Fleet managers need to look beyond the price of fuel in order to manage their fuel costs, according to Shell.
“Getting the best price you can for your organisation is fundamental but that’s not fuel management,” Kevin Schaefer, account manager at Shell UK, told delegates at the Fleet Van Summit.
“Looking at a five year plan is two-and-a-half times more valuable than buying the best price at the pumps,” he said.
Besides the price of fuel, companies need to look at “the things that add cost to your business” such as how many miles employees are driving and whether they are driving in a fuel efficient manner.
Companies cannot really begin managing fuel unless they understand mileage and whether a journey is necessary, according to Schaefer.
“These things should be integrated into the heart of your business; it’s not a checklist,” he said.
And drivers shouldn’t be under time pressure to perform deliveries.
“There’s no evidence to suggest that slowing down and being more careful actually slows down your operation," he said.
“You can achieve a 1% to 1.5% fuel saving just by asking drivers to ‘be gentle’.”
Companies could also achieve “quick wins” by installing telematics in their vehicles.
“There’s a long term proposition behind telematics but there’s also a lot of quick wins,” Schaefer said.
“People are surprised when they first install telematics just how much time is spent idling.

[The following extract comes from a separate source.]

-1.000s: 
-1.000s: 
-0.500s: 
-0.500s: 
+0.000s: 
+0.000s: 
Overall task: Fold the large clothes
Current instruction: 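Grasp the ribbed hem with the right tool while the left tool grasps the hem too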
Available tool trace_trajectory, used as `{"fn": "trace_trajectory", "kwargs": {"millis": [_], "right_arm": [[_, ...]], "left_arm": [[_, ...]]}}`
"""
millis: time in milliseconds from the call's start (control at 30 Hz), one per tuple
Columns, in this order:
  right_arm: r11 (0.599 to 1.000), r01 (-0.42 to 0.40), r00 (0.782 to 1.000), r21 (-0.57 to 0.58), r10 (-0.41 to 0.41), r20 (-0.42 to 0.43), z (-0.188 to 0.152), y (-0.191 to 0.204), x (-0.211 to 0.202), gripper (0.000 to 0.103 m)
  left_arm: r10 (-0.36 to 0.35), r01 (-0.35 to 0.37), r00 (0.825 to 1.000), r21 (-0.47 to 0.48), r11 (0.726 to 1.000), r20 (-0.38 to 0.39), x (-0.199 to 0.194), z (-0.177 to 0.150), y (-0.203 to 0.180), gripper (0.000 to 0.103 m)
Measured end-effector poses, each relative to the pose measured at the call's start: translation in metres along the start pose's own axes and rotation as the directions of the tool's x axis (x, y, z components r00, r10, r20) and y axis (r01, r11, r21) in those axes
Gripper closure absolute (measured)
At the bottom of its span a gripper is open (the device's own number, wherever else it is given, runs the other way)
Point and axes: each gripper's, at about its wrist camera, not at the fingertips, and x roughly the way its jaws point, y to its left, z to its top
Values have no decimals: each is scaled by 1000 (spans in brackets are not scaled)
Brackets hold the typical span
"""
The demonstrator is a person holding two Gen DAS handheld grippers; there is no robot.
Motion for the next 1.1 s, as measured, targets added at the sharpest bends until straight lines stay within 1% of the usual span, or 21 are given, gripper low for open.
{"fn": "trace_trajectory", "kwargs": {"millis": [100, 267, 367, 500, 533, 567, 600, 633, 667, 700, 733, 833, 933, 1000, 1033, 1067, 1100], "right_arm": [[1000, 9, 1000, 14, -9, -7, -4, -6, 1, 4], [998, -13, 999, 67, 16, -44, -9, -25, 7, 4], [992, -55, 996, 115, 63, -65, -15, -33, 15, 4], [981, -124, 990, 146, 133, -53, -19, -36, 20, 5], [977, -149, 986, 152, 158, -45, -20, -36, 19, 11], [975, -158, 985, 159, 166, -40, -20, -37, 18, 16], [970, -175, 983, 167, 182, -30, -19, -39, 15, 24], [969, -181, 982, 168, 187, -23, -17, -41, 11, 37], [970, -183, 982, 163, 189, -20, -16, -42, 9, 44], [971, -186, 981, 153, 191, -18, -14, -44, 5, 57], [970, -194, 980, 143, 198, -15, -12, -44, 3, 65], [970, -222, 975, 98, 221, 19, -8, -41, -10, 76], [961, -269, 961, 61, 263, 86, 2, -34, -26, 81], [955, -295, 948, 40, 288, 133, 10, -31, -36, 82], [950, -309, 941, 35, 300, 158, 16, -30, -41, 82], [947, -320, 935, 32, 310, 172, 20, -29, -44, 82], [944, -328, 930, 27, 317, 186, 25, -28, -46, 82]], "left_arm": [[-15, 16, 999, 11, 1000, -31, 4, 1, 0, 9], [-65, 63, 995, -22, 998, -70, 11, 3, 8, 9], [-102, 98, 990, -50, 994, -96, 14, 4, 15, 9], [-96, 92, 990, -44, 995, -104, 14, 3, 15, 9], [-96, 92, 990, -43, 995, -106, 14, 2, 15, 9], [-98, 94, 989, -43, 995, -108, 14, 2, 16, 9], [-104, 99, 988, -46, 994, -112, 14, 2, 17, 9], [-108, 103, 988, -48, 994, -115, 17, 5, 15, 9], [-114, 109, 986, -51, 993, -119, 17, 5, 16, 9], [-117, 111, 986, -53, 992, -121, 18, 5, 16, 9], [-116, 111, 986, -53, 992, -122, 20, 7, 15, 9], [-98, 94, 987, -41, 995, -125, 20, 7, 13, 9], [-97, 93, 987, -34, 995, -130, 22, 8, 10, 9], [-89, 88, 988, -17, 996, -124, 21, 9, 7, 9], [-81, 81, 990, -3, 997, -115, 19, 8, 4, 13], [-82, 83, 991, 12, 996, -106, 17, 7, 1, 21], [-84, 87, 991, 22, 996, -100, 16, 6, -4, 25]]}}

We have seen 4% savings out of that.”
He also advised fleet managers to challenge their fuel card supplier to help them.
“You should be asking your supplier how much value they can add to your business.”
Schaefer said that by tackling fuel costs now and getting the right policies in place companies will be better prepared for future price rises.
“When the price goes up you won’t be shocked, you’ll be ready to manage it,” he said.